William Cahoon

William Cahoon

Dumbarton, West Dunbartonshire, Scotland
Death 24 Jun 1675 (aged 41–42)
Rehoboth, Bristol County, Massachusetts, USA
Burial Rehoboth, Bristol County, Massachusetts, USA
Memorial ID 26080818 · View Source
Suggest Edits

William Colquhoun ( Pronounced Ca-hoon ) was the first Cahoon to come to the colonies from Dunbartonshire, Scotland. There is some debate as to his actual birthplace but the accepted legend is that he was born in the homeland of Clan Colquhoun near Tullichewan and Luss Scotland.

His descendants are now in almost every American state. His descendants spell their name Cahoon, Cahoone, Cohoon, Colhoon, Colquhoun and sometimes Calhoun. Vice President / South Carolina Senator, John C. Calhoun and William have a common ancestor in Alexander Colquhoun of Luss Scotland.

Legend has it that seventeen year old William was one of 5,100 Scotsmen captured by Oliver Cromwell following the Battle of Dunbar, Scotland on September 3, 1650, during the Kirk's War. These prisoners were marched from Dunbar, 120 miles to Durham, Cathedral in Northern England. Their only food was what they were able to scavenge along the roadside. Some 1,500 prisoners died from starvation and sickness in route to the Cathedral. Another 1,400 died after reaching the ancient house of worship. Those who died at the cathedral were buried in a mass grave just outside of the church.

Most of the survivors were sent to staff labor starved English colonial ventures in the West Indies, Virginia, Massachusetts, Maine, and Ireland. William was among those purchased by Bex & CO. and sent aboard the Ship Unity across the wintry seas of the Atlantic Ocean. The Unity was built by Ben Gilliam of Boston in 1649 and skippered by Augustine Walker of Charlotstown, Mass. The Unity landed in Boston Mass. and William arrived at Saugus (Lynn) Iron works in early April 1651.

William's older brother John, was captured at Dunbar as well. John either died at sea aboard the English ship "John & Mary" or very shortly after arriving in the colonies. William worked in the colonies as an iron smith, brick maker, boat builder and other trades for many years, eventually earning enough money to buy his freedom. He married Deliverance Peck, daughter of Joseph Peck, in 1662 and fathered seven children.

William was a follower of Roger Williams and one of a group who fled the Puritanical rule of the colonies to become one of the first property owners on Block Island, which is just off the Atlantic shore of what is now Rhode Island. William eventually sold his property on the island and brought his young family to Swansea Mass. On Dec. 24, 1673 William contracted with the town of Swansea to make all the brick for the town and its residents. One of Williams bricks can be seen in Luther's Museum in Swansea, Mass.

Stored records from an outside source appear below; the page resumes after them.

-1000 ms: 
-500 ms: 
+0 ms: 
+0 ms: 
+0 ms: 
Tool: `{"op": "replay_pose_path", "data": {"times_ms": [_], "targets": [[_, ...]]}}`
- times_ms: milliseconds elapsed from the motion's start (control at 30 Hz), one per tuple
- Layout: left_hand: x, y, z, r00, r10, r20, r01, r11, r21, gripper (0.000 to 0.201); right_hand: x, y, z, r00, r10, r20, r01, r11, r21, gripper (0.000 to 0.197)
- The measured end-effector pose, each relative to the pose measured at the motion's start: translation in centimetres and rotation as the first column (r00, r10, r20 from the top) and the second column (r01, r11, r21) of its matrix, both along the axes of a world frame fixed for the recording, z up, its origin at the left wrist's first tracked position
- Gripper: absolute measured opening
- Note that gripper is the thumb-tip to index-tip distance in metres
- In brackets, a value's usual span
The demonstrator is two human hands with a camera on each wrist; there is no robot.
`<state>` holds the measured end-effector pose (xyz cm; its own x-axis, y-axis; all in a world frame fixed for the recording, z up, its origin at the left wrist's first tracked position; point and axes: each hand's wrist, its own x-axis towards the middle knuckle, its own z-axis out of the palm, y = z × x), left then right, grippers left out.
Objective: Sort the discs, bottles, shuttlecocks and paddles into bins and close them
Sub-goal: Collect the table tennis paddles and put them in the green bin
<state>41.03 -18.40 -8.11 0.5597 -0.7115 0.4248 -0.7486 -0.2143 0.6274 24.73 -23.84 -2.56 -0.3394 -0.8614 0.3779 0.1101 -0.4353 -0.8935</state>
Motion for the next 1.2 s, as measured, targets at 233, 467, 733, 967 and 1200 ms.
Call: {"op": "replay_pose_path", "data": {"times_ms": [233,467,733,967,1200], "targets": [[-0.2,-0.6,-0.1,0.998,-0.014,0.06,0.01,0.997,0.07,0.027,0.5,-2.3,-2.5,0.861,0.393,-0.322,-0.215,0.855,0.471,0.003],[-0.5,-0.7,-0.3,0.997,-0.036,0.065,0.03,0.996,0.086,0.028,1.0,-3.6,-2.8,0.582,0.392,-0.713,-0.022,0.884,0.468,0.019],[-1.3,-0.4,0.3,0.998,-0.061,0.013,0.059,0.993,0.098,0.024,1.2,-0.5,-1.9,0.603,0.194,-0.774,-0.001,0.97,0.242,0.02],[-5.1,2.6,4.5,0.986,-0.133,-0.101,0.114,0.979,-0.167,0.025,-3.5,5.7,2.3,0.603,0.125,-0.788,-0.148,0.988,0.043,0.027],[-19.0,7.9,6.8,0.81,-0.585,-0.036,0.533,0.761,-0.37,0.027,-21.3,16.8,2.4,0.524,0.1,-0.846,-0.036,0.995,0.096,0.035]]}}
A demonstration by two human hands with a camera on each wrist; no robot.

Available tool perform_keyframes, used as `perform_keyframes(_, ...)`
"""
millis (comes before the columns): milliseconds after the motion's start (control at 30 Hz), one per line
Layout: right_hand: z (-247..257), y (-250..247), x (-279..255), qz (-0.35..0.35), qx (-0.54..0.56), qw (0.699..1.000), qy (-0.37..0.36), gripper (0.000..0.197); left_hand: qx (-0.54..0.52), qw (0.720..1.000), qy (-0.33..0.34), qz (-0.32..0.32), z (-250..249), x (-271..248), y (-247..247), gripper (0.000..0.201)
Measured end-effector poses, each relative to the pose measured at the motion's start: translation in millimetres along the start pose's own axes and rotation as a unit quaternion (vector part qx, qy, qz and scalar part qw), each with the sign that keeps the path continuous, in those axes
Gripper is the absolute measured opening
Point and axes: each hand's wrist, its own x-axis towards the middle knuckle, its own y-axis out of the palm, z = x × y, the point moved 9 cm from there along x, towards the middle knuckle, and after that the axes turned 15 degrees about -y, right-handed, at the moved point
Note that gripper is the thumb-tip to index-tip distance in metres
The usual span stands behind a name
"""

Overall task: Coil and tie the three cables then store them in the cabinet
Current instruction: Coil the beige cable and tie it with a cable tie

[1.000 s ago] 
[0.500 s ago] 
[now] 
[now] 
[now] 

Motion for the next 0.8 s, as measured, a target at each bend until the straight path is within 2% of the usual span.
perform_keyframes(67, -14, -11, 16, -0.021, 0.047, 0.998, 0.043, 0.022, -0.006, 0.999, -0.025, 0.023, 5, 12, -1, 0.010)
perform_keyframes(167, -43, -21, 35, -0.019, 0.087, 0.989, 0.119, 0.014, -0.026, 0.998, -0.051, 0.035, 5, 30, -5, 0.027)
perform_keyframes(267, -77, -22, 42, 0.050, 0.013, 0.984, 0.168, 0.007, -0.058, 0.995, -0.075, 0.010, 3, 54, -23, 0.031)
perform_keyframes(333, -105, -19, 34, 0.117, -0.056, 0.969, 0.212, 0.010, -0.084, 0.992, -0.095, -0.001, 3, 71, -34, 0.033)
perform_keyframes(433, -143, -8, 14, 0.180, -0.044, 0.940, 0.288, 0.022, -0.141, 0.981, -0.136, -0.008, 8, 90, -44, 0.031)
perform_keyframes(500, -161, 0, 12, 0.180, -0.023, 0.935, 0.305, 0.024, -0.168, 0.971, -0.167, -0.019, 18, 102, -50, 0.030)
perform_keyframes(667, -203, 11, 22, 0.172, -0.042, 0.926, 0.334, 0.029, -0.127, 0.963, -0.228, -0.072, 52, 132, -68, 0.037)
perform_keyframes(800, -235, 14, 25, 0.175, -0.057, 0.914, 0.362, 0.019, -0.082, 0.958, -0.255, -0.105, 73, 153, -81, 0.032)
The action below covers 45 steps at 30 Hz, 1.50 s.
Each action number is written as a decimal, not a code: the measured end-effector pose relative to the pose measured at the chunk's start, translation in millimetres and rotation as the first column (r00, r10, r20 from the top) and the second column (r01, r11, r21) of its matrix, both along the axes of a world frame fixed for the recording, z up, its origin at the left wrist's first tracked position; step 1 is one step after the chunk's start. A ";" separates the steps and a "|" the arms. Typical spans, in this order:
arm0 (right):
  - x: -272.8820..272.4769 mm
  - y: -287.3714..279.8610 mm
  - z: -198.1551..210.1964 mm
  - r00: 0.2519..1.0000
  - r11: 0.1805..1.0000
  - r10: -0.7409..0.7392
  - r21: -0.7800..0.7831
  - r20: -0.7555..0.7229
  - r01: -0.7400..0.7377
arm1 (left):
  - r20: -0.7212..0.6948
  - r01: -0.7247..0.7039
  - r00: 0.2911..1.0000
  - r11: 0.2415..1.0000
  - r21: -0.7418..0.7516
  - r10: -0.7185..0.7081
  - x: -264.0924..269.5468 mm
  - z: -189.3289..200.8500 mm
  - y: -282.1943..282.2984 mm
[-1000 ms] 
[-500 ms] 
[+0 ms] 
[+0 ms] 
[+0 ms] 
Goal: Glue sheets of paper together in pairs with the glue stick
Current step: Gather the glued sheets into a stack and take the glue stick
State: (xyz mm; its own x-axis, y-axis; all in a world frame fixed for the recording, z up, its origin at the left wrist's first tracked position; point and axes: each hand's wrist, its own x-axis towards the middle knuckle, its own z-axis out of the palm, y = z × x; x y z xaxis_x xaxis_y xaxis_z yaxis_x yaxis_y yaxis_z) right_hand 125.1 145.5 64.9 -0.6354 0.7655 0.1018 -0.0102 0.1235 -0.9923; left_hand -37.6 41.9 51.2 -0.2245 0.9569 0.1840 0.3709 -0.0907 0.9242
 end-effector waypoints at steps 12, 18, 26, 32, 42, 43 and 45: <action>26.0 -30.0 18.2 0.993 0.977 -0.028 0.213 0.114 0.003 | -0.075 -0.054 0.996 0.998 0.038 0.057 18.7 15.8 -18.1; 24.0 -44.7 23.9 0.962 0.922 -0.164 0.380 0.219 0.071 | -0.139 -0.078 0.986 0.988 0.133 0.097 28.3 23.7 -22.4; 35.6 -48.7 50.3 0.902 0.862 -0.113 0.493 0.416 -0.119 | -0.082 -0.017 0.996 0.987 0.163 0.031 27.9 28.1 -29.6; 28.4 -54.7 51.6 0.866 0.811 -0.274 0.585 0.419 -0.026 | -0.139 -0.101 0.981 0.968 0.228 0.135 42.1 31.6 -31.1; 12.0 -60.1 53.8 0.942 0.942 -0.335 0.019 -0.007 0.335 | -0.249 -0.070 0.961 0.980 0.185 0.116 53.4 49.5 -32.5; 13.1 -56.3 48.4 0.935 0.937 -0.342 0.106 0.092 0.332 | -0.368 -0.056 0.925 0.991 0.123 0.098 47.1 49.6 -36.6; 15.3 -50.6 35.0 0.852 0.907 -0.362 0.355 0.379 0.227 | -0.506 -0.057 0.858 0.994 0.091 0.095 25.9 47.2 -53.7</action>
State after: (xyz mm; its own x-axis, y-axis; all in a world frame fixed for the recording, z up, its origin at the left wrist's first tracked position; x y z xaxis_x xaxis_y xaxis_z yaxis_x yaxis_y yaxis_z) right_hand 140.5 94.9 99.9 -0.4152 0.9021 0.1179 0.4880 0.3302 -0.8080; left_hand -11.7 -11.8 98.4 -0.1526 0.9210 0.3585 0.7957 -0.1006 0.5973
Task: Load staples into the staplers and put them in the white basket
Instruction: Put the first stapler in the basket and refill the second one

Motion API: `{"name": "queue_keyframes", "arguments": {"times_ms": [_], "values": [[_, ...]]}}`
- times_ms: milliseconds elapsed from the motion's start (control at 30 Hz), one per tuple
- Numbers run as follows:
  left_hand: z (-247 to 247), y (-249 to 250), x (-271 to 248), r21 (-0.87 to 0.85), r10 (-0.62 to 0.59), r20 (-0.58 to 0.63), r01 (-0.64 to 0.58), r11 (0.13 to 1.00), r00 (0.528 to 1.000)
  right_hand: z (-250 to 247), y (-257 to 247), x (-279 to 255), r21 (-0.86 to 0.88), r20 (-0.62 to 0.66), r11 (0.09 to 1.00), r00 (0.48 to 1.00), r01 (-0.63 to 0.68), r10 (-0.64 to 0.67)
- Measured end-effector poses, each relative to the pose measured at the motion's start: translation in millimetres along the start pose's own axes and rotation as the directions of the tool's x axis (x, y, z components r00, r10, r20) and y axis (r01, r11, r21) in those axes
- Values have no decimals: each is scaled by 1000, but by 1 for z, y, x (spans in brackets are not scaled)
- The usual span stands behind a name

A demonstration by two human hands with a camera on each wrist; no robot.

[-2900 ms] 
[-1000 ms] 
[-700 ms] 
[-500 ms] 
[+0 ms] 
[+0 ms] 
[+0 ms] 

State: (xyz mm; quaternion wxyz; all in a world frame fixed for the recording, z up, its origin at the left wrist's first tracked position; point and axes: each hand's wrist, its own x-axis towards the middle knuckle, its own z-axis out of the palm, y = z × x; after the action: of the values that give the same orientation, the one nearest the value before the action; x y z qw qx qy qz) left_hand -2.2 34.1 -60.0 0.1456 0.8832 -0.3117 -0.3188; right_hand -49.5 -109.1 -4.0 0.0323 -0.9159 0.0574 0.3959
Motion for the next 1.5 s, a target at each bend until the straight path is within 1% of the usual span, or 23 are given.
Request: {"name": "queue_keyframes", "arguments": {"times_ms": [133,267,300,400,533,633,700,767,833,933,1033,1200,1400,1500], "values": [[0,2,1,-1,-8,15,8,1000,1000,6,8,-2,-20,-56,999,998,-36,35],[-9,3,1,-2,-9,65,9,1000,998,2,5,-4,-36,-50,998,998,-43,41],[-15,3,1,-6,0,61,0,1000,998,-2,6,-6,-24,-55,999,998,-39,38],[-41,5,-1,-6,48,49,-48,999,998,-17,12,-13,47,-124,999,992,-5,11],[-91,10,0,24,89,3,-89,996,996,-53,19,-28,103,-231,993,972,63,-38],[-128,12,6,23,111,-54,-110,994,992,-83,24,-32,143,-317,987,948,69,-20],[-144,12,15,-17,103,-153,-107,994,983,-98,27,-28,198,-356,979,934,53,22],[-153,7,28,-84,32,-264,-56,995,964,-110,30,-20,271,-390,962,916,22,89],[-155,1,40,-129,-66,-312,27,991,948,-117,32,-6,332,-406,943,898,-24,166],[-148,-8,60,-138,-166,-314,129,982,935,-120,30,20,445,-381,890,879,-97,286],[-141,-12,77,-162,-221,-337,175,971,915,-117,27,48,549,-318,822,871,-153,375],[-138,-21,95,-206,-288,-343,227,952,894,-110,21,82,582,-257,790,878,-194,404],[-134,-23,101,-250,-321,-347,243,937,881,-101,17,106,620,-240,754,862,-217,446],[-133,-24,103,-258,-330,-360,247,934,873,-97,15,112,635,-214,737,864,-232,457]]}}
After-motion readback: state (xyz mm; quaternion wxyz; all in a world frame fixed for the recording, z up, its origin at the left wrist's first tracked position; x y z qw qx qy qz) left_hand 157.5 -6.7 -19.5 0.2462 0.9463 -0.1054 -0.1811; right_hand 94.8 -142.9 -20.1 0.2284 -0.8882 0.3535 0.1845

In June of 1675, hostilities broke out between the Native Americans and the Colonist. As a group of settlers headed home from a "Solemn Day of Humiliation Before the Lord" ( A Day of Prayer ) at the Baptist Meeting House, they were attacked by Indians. Some were killed immediately and others were seriously wounded. They took refuge in Rev. John Myles' Garrison house, which was constructed with stone walls, hoping to treat their wounded and protect themselves from further harm. After a while it became apparent that others were going to die without the help of a physician. William, who was in the house with his wife Deliverance and their seven children; Samuel, Joseph, Mary, William, James, Nathaniel & John, volunteered to make the very dangerous journey from Swansea to Rehobeth Mass. to bring back a doctor.

William was ambushed by Indians very near Palmer River Cemetery. He was killed and mutilated. His body was discovered the next day by three men; Thomas Savage, James Oliver & Thomas Brattle, who were sent from Boston, in hopes of negotiating a peace with the Indians. William's remains were found at what is now the corner of Lake Street and Wheeler Street. Less than a mile from this cemetery. He was not brought home until two days after his death. There was never a formal Christian burial for his remains. It is, however, reasonable to assume that his remains could have been interred in this cemetery. There is also some supposition that his butchered body may have been buried near his home. This attack was the beginning of "The King Philip's War" which saw almost every building in Swansea burned to the ground.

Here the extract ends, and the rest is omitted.